Drop the images; return everything else in the listing below exactly.

#### Data
----------

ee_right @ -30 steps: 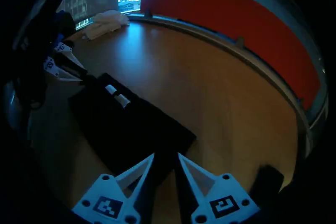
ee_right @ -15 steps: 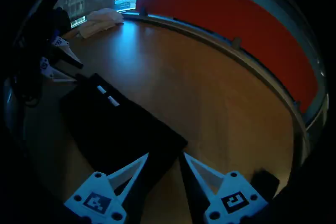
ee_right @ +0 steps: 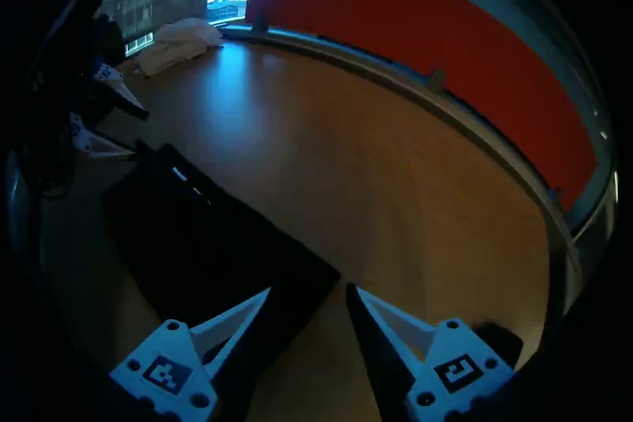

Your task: Fold towel

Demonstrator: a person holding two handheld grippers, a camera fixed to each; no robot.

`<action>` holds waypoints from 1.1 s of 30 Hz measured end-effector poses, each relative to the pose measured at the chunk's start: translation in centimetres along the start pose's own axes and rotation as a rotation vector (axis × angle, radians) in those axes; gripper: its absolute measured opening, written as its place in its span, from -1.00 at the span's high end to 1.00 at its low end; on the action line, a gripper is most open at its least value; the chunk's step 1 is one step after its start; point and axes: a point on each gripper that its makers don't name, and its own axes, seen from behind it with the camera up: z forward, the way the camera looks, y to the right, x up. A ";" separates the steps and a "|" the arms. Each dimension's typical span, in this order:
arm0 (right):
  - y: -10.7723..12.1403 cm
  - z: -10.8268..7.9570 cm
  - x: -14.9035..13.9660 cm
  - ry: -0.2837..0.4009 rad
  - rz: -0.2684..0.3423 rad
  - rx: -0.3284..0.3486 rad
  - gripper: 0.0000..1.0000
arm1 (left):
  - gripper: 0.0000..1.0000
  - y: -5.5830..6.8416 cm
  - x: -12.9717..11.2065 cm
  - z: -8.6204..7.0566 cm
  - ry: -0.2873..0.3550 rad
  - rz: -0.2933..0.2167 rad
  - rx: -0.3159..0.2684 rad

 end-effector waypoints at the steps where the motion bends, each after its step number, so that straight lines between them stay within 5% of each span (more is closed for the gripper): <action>1: 0.0 -0.1 0.0 0.002 0.000 -0.002 -0.32 | -0.80 -0.1 0.1 -0.1 0.002 -0.002 0.002; 12: -0.9 -1.9 -0.4 0.017 0.040 0.003 -0.41 | -0.80 0.0 0.3 -2.3 0.029 -0.063 -0.010; 33: -4.0 -6.0 -2.9 0.032 0.067 0.016 -0.41 | -0.80 1.9 -2.9 -6.3 0.028 -0.126 -0.011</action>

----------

#### Answer to this task
ee_right @ -30 steps: 
ee_right @ -15 steps: 
ee_right @ +0 steps: 

Your task: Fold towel

Demonstrator: a person holding two handheld grippers, a camera fixed to each; no robot.

`<action>` holds waypoints from 1.1 s of 30 Hz measured end-effector poses, each relative to the pose measured at the chunk's start: translation in centimetres along the start pose's own axes and rotation as a rotation vector (axis × angle, radians) in those axes; gripper: its absolute measured opening, written as its place in its span, from -1.00 at the span's high end to 1.00 at its low end; on the action line, a gripper is most open at its least value; the chunk's step 1 is one step after its start; point and axes: a point on each gripper that its makers don't name, and its own axes, seen from behind it with the camera up: z forward, the way the camera looks, y to the right, x up. A ";" separates the steps and a "|" the arms. Each dimension's typical span, in this order:
arm0 (right):
  - y: -10.7723..12.1403 cm
  - z: -10.8268..7.9570 cm
  - x: -14.9035..13.9660 cm
  - ry: -0.2837..0.4009 rad
  - rz: -0.2684..0.3423 rad
  - rx: -0.3284..0.3486 rad
  - gripper: 0.0000..1.0000
arm1 (left):
  - gripper: 0.0000..1.0000
  - y: -5.5830..6.8416 cm
  - x: -12.9717..11.2065 cm
  - z: -8.6204..7.0566 cm
  - ry: -0.2873..0.3550 rad
  - rz: -0.2933..0.2167 rad
  - rx: -0.3159..0.2684 rad

 end-effector waypoints at the steps where the motion bends, each after its step number, so that straight lines between them stay within 5% of each span (more is closed for the gripper): <action>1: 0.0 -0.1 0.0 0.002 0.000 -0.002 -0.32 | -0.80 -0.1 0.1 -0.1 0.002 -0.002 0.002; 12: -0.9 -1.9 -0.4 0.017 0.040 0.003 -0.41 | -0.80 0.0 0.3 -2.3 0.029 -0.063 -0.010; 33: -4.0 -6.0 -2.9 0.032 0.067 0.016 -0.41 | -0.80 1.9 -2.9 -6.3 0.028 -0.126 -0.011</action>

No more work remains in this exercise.